肖明函斜躺在車裡,在酒精的麻痹下終於覺得心臟上的痛感好像減輕了一點。他摸索了半天,才將車窗放了下來。冷風灌進車裡,吹散了車裡的酒氣,也吹得他稍微清醒了些。他醉眼朦朧地看著窗外不斷閃過的霓虹燈,鬼使神差地對司機說:“去中心醫院。”
司機驚訝地轉頭,像看瘋子一樣看了自己的老板一眼,還是將車子駛上了高架。
車子最終停在了醫院對麵的馬路邊上。肖明函強撐起身子趴在車窗上,目光穿過雨幕,癡癡地望著外科住院部那扇早已經滅了燈的窗戶。
那是舒晨母親病房的方向。
雨越下越大,模糊了雨幕裡的一切。他就那樣一動不動地看著,直到眼皮越來越沉,最後靠在座椅上沉沉睡去。夢裡,他又回到了那個小小的閣樓裡,舒晨蹲在他麵前,溫柔幫他清理傷口,她動作那樣輕柔,指尖的溫度卻燙得驚人。
第二天他是被凍醒的。他看著自己蜷縮在後座的狼狽模樣,懊惱得想要殺死昨天的自己。他堂堂肖氏集團總裁,竟然會像個情竇初開的毛頭小子一樣,為了一個負心的女人,在雨夜裡守著一扇破窗戶發呆?
真是可笑!
“回家。”他慢慢搖上車窗,聲音冰冷,臉上又恢複了往日的冷傲。
之後,他每天把自己關在辦公室裡,用沒完沒了的工作來麻痹神經。

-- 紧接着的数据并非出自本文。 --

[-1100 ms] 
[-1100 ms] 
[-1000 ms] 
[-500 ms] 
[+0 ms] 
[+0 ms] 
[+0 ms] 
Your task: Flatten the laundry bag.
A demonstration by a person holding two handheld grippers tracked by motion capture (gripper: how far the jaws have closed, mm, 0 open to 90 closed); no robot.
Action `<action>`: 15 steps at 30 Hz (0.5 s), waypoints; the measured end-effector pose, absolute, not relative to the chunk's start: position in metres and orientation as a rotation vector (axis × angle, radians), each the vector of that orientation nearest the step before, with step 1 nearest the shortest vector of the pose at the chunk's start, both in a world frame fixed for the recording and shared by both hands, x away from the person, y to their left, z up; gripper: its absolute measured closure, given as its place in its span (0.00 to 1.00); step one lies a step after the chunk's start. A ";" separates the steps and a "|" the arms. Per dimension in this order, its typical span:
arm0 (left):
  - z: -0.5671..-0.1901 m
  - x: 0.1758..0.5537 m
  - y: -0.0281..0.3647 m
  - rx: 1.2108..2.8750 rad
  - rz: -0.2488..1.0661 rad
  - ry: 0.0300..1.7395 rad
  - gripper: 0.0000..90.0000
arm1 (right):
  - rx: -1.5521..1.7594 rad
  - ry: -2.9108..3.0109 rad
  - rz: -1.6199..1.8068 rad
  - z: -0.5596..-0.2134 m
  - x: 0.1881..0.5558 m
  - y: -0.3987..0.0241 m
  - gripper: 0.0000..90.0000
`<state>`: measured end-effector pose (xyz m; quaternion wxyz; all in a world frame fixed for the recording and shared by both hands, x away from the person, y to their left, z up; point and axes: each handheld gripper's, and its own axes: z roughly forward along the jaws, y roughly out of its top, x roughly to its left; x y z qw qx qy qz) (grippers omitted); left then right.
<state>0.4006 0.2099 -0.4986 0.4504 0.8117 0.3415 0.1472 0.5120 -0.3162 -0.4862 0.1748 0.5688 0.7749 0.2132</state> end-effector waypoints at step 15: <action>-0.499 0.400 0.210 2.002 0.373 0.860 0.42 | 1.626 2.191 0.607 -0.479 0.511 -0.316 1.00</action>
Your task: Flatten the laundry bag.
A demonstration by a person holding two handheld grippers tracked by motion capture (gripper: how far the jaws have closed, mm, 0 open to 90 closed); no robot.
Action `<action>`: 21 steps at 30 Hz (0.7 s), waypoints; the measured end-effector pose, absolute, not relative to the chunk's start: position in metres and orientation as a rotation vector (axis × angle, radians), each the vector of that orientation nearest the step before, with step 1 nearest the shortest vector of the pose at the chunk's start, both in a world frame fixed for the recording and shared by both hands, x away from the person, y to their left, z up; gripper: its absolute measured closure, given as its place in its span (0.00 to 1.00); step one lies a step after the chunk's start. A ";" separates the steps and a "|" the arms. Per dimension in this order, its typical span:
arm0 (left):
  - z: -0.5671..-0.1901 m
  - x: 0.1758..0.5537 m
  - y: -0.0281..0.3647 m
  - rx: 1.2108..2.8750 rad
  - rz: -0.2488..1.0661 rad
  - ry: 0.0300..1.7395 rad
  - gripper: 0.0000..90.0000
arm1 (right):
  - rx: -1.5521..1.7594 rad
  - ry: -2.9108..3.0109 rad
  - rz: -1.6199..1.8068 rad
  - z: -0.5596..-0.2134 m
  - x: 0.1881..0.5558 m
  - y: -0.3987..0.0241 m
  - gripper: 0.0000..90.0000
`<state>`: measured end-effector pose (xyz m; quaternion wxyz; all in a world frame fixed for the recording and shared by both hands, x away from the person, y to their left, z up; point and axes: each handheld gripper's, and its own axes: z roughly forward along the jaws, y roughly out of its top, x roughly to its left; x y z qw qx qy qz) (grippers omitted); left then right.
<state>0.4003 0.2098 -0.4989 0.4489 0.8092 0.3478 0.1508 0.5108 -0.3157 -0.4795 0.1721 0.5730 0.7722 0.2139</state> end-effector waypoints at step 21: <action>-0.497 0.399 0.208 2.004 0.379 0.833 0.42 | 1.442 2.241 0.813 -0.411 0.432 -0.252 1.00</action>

可每當夜深人靜時,舒晨的身影還是會準時鑽進他的腦海裡——她包餛飩時認真的側臉,他們牽手時她泛紅的耳根,他們爭吵時她眼裡的決絕……
這些畫麵像牛皮糖一樣粘著他,讓他煩躁到幾乎砸壞了辦公室裡所有的東西。
這天下午,他終於坐在了心理醫生的對麵。
“我是不是瘋了?”他指了指自己的腦子,第一次露出如此狼狽的神色。
醫生推了推眼鏡,平靜地問:“你覺得自己哪裡不正常?”
肖明函猶豫了一下,最後還是在醫生那毫無波瀾的眼神裡敗下陣來。“我……我最近睡眠不太好!”
“嗯,然後呢?”醫生耐心地問。
“我會因為一個女人的一句話,整夜整夜睡不著。”肖明函攥緊拳頭,指節有些泛白,“我會控製不住地想她,哪怕她討厭我。我甚至……甚至會懷念她罵我時的樣子,至少那個時候,我們還是在一起的。”
他自嘲地笑了笑:“你說,這不是瘋了是什麼?”
麵前的醫生顯然見慣了各種大風大浪,聽完他的講述,醫生隻是沉默了片刻,然後遞給他一杯溫水:“肖先生,我覺得,你不是瘋了。你隻是……太過於在乎一個人而已。”
在乎?肖明函愣住了。這個詞對他來說已經太遠久了,遠久到有些陌生,甚至讓他有些恐慌。他從小在爾虞我詐的環境裡長大,父母去世後,他很早就學會了用冷漠來武裝自己,遇到任何人或事,他本能想到的都是權衡利弊,“在乎”這個詞對他來說太奢侈了。
醫生淡定地在病例卡上做了一個標記,抬頭繼續說道:“換句話來說,你很愛那個女孩。當然,我不知道你們之間到底發生了什麼,但是我覺得,兩性關係,最好的解決辦法,是溝通。我個人建議你——找個機會跟那個女孩坐下來好好聊一下,也許把話說開了,你會睡得好一點。”
走出診療室時,陽光正好。肖明函站在大樓前,望著遠處的天際線,莫名地有一種豁然開朗的感覺。